# Forum Home Renovation Asbestos  Cheap asbestos disposal bags? Warning tape

## Moondog55

Taking the cladding off the old garage/ Yes I'm wearing a mask and Tyvek suit and wetting down
But the local tip needs the plastic wrapped spoil to be clearly marked as ASBESTOS // DANGER and I can't find any adhesive tape with the writing on it locally when using Google
Any ideas?
eBay has plastic bags for dust and small bits but $34- for a pack of 10?? There must be cheaper as the bags are about 30 cents each without the printing

----------


## SilentButDeadly

Duct tape and an Artline pen worked fine for us...we wrapped everything in builders plastic. 
Then the bloke at the tip smashed it all up with his loader!

----------


## Moondog55

We have to hand carry to the pre-dug hole, the fellers at Drysdale have warned me to make sure I can lift and carry the packages, they will not/cannot assist

----------


## r3nov8or

> ... 
> Then the bloke at the tip smashed it all up with his loader!
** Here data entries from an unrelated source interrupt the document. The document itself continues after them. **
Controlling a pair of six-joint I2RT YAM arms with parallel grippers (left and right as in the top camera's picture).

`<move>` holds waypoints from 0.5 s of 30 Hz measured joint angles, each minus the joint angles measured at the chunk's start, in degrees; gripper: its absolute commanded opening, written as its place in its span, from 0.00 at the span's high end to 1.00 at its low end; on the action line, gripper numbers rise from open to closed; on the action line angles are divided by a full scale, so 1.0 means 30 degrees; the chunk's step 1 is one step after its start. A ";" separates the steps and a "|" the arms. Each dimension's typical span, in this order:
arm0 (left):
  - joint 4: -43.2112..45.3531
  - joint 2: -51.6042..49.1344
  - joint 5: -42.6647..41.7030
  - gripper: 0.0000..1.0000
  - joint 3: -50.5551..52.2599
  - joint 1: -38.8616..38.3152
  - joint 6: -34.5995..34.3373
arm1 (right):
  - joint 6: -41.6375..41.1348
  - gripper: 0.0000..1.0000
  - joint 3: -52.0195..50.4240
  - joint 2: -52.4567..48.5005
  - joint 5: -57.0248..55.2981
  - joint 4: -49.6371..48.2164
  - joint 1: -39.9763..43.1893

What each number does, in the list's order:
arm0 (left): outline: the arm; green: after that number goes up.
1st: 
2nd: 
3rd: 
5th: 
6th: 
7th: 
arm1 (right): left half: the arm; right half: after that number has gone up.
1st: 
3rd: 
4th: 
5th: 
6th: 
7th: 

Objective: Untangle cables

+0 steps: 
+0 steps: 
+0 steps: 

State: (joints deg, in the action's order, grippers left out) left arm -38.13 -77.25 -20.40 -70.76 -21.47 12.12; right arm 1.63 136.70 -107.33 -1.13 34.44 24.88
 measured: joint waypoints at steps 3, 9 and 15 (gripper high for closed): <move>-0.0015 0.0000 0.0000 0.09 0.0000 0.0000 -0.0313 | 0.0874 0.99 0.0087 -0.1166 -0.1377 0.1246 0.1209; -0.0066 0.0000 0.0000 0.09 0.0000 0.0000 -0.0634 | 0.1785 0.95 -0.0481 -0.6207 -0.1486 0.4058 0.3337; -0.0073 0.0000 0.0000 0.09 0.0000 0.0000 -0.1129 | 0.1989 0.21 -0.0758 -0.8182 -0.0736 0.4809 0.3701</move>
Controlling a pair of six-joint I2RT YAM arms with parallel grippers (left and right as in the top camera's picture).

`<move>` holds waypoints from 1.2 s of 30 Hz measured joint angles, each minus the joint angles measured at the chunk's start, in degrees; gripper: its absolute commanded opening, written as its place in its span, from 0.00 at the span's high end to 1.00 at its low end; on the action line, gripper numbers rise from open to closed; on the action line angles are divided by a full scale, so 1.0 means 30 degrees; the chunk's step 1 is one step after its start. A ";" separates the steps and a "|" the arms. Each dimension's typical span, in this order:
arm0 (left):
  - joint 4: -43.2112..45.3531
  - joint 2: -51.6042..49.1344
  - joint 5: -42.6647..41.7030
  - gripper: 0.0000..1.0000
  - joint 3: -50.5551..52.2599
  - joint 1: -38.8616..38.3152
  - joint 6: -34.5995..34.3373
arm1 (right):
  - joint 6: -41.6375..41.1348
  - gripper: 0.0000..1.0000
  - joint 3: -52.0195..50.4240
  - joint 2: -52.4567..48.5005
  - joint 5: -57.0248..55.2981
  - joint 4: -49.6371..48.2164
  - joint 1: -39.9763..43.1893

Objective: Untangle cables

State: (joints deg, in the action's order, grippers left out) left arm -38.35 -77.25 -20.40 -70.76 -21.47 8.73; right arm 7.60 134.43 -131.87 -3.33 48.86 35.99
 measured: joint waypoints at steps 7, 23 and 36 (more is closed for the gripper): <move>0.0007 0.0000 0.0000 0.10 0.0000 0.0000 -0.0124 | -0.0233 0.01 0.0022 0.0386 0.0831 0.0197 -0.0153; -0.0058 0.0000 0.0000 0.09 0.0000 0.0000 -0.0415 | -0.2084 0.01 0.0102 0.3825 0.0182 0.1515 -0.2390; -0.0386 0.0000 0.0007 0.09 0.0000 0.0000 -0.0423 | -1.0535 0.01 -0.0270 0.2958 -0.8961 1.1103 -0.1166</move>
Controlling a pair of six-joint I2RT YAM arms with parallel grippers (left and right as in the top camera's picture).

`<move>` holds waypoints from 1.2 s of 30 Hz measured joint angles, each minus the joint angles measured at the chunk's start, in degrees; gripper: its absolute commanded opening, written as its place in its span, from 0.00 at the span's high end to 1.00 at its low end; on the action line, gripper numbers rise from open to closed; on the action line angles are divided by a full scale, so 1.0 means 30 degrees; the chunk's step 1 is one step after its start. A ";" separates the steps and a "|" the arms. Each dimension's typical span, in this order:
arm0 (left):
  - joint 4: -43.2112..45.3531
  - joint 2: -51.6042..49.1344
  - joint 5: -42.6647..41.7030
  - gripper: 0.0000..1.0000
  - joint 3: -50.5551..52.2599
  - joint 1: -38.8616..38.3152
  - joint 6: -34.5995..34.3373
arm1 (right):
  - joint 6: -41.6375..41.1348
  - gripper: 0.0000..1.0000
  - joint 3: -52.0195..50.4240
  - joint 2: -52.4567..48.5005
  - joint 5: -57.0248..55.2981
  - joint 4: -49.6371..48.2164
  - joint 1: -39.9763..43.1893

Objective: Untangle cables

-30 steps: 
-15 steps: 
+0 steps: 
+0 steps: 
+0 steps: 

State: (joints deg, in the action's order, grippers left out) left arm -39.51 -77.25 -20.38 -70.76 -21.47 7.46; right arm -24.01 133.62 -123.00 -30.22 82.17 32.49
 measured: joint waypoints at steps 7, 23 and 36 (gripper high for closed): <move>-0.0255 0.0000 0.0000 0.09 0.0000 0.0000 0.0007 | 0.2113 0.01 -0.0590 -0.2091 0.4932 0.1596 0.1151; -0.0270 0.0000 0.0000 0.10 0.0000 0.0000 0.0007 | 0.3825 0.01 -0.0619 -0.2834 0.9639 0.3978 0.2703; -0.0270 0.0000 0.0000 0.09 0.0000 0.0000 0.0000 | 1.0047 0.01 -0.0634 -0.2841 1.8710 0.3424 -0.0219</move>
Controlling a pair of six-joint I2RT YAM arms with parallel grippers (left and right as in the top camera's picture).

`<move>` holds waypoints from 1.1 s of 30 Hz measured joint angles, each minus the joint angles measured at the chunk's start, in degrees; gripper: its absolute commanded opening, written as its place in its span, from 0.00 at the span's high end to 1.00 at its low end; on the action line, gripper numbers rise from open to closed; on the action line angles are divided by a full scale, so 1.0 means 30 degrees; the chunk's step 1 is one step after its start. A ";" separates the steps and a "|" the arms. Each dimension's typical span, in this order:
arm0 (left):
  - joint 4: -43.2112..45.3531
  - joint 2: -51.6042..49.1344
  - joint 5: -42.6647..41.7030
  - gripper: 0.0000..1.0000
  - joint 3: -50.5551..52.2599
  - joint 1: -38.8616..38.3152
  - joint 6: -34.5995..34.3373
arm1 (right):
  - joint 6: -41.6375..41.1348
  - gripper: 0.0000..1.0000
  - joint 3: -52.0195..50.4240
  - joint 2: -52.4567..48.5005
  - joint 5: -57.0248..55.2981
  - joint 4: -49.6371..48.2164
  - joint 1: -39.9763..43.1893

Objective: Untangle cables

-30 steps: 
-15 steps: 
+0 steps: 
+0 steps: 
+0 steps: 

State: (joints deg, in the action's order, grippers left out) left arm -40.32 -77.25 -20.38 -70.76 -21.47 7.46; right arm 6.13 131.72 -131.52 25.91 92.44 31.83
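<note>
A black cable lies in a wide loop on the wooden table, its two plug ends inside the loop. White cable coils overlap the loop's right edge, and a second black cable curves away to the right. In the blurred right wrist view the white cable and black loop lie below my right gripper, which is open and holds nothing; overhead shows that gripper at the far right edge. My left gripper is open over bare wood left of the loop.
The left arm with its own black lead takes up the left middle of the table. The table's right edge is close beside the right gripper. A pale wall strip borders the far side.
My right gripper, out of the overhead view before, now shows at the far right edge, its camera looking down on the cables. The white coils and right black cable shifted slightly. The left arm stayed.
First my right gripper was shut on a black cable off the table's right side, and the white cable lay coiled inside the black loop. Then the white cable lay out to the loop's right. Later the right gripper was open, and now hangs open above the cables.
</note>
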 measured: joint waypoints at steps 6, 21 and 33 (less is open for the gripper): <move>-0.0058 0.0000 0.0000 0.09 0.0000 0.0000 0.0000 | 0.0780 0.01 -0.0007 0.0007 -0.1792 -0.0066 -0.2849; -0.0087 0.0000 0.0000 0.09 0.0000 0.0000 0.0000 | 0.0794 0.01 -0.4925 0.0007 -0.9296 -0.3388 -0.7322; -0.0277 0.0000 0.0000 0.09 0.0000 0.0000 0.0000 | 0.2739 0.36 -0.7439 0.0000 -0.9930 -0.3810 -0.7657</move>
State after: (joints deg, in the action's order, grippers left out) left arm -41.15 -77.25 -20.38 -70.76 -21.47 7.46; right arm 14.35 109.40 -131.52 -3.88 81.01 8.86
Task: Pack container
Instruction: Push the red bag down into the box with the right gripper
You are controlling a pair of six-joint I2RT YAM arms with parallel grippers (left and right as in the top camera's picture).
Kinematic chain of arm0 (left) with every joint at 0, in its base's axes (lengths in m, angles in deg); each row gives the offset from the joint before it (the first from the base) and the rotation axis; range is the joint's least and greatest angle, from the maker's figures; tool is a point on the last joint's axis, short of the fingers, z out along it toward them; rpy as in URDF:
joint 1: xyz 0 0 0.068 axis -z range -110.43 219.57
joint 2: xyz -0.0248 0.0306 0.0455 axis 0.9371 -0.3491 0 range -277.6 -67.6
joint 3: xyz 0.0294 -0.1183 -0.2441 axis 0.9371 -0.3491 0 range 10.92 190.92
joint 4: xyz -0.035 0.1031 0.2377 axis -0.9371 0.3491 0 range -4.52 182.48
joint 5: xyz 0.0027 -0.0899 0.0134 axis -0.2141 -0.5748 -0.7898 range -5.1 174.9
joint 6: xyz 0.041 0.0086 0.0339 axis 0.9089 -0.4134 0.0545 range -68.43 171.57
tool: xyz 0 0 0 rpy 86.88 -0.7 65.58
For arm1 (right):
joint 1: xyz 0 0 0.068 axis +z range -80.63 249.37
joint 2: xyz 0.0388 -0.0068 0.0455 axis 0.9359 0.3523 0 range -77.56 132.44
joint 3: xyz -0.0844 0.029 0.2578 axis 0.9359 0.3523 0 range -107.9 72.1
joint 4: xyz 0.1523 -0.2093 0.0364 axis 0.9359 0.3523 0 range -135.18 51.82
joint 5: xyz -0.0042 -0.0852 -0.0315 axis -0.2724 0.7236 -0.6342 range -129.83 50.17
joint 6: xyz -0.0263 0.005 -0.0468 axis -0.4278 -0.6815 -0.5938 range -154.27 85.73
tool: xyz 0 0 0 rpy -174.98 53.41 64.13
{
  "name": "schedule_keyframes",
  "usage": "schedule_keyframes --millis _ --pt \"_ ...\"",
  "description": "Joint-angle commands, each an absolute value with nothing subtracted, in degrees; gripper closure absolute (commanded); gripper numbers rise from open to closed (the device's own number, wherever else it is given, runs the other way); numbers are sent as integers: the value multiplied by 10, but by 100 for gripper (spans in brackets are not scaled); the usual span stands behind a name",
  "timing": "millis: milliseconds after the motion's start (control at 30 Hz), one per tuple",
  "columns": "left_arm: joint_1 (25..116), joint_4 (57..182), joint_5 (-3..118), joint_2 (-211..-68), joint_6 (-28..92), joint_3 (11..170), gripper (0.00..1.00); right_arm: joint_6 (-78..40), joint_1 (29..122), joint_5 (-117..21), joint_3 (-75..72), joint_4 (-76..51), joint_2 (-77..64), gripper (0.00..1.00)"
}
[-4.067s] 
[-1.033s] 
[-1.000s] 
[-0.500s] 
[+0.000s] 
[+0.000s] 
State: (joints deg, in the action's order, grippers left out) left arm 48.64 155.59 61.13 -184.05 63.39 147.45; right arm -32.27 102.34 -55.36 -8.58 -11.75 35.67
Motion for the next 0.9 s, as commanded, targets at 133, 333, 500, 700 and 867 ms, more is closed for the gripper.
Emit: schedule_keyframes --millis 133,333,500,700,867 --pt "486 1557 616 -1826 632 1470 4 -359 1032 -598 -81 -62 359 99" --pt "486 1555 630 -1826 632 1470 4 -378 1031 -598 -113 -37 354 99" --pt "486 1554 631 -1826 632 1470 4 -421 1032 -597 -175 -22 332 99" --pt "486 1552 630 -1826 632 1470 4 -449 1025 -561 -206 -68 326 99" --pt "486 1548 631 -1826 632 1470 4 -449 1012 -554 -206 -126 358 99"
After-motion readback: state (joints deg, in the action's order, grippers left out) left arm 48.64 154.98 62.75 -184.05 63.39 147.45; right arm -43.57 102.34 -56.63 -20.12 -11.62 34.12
  THIS!! So annoying! You take all the care in the world, and then they simply crush it into the land fill

----------


## r3nov8or

> We have to hand carry to the pre-dug hole, the fellers at Drysdale have warned me to make sure I can lift and carry the packages, they will not/cannot assist

   The Drysdale tip must have been revved up by the authorities, because, as above all they did was treat it like normal landfill and it broke open etc. 
Regardless, to get to the said pre-dug whole you will need to drive to the tip face which is a bit of a journey and don't take a low car or dodgy trailer - it'll get rocked around a bit - the roads are made by and for 6' tyres. Oh, and don't go if it's been raining.  
I was allowed to deposit one large package, so I fitted the trailer with a pallet on some round steel so I could roll it out and drive away (worked a treat by the way, very proud of my industriousness  :Smilie:  ), and a couple of layers of builders plastic. Duct tape was all that was required, a few years ago now though. It was about $55 to dump it back then. What's it cost now?

----------


## Moondog55

Hasn't gone up all that much, $61:50 for up to a half cubic metre

----------


## Cecile

In the end we have someone coming to pick it up.  It's a bit more expensive than going to Drysdale and we still have to wrap it.  Last time (four years ago now) whoever we used came and wrapped it as well, but we don't remember who it was.

----------


## r3nov8or

Fair enough too. It really is a bit of a bother... Glad I've only had to do it once

----------